Eric slid down the deck to this barricade. The first man seemed to be dead, the heart of the second was beating feebly, but the third, a white-haired old man, appeared only to be asleep, the deep sleep of exhaustion. When the boy put his hand on his shoulder, the old man opened his eyes wide.

“So you have come the third time,” he said, in a queer far-away voice, “but it is too late.”

Eric slipped his hand into his coat pocket and brought out a small phial of restorative he had provided just before leaving the cutter. He gave the survivor a few sips. The old man changed not a muscle, only repeated in the same dull and far-away voice,

“So you have come the third time, but it is too late!”
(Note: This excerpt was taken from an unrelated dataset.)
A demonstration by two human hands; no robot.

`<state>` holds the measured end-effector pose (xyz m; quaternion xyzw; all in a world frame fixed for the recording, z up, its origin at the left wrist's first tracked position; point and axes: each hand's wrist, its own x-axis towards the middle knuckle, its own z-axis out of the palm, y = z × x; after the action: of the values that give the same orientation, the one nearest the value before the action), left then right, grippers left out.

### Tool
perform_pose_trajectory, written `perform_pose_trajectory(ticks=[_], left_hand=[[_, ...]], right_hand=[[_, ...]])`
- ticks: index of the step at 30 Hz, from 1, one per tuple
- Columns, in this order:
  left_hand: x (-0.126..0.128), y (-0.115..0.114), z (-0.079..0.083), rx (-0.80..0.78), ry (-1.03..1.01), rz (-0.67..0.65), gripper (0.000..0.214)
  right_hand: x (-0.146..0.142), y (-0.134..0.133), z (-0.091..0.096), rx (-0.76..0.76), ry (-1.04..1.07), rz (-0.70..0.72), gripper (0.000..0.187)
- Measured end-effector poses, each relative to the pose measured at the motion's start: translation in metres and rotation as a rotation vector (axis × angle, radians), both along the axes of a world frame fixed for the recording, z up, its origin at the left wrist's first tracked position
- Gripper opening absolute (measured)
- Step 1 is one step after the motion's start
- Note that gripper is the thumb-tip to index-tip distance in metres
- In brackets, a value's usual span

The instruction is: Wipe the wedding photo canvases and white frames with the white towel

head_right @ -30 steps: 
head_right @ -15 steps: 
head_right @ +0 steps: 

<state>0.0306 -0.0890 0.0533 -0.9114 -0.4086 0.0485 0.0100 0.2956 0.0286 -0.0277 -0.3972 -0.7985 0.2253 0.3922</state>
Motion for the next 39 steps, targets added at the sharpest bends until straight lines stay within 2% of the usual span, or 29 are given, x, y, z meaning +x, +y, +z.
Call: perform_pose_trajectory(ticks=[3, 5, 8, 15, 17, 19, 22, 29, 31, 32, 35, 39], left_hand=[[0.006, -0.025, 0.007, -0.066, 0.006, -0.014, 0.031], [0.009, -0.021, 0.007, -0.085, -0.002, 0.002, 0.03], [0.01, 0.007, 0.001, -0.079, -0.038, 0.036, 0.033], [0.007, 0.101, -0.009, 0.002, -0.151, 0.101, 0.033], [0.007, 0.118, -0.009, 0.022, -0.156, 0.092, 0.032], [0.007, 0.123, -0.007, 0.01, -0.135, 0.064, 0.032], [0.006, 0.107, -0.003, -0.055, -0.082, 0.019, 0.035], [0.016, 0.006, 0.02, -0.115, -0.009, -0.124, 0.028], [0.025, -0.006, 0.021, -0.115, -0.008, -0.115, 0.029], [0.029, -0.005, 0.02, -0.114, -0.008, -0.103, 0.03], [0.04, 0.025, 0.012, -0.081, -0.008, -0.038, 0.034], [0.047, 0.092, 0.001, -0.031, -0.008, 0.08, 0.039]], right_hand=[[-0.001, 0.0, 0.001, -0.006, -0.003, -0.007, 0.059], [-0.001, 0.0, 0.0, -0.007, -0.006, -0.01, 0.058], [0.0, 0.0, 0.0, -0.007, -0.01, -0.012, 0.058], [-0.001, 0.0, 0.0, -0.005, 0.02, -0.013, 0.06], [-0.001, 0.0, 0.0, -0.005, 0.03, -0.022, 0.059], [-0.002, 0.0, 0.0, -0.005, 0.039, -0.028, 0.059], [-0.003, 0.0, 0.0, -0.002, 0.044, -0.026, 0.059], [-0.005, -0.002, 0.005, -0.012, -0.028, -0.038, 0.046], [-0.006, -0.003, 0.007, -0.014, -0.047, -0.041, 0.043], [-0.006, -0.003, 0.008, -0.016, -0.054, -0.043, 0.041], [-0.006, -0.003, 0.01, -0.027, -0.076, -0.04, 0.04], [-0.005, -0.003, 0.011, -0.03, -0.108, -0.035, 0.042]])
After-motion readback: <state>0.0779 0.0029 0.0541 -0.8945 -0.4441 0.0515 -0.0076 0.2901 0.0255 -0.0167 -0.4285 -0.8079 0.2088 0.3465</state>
Perceiving that the sufferer regarded him as an apparition and that in his hallucinations born of exhaustion and exposure he must have believed he saw rescuers before, Eric picked the old man up bodily and, half crouching, half climbing on the sloping deck, carried him to the derelict’s side. Two of the sailors climbed up and helped him lower the old man to the boat.

Meantime the other boat had made fast and the second lieutenant joined him. He was a man of considerable experience, and while Eric was quite proud of his knowledge and skill as a life-saver, he was amazed at the deft handling of his superior officer.

“I think this one’s gone,” said Eric in a low voice, pointing to the first man he had seen.

The other cast a quick look at him and shook his head.

“Pretty far gone, but not quite,” he answered. “There’s always a fighting chance that we can pull him through. I’ll take these two into my boat and get back to the cutter. We’ll probably blow this craft up, afterwards; we couldn’t ever tow her this way.”

“Why, sir? Because she’s too heavy?”

“Not only that, but she lies too low. On end, the way she is now, she’s probably drawing thirty-five or forty feet of water. She might stick in a channel somewhere and that would be worse than getting rid of her out here.”

The boats raced back to the ship and the survivors were handed up to the Miami where the surgeon immediately took charge. All preparations had been made, meanwhile, for the placing of mines and Eric was told off in the boat under the second lieutenant to see to the placing of the charges.

This was work to which Eric was unaccustomed and he watched with considerable interest the gunner’s handling of the mines. It was easy enough to place the charges in the upper works of the stern where they would be sure to blow that part of the ship to pieces, but so much of the forward portion of the hulk was under water that the problem there was more difficult. In order to make sure of the job, five mines were set and connected with each other by electric wiring. A long strand of insulated wire was then carried to the boat, over a hundred feet in length.

At a signal given him by the lieutenant, Eric pressed the button. There was a tremendous roar as a waterspout shot up from the surface of the sea. As though some vast leviathan had passed underneath the old bark and shouldered her out of the water, the long black hull heaved herself up slowly. She seemed to hang poised for a fraction of a second on the surface of the water as if, in her death agony, she had for a moment thought of her old life when, under press of sail, she flew bounding over the billows, defying the very elements which at last had worked her ruin. Only for a moment she hung there, then with a dull crash she broke her back. The bow plunged downward with a sullen plunge, but the stern still held poised. Then, quite suddenly, the air imprisoned in the hull broke free and slowly, almost, it seemed, with dignity, the remainder of the vessel sank forever beneath the surface of the waters.

It was the end of the Luckenback and somewhere at the bottom of the sea her distorted steel plating marks the spot where rest the nine members of her crew lost before the rescuing Coast Guard cutter hove in sight.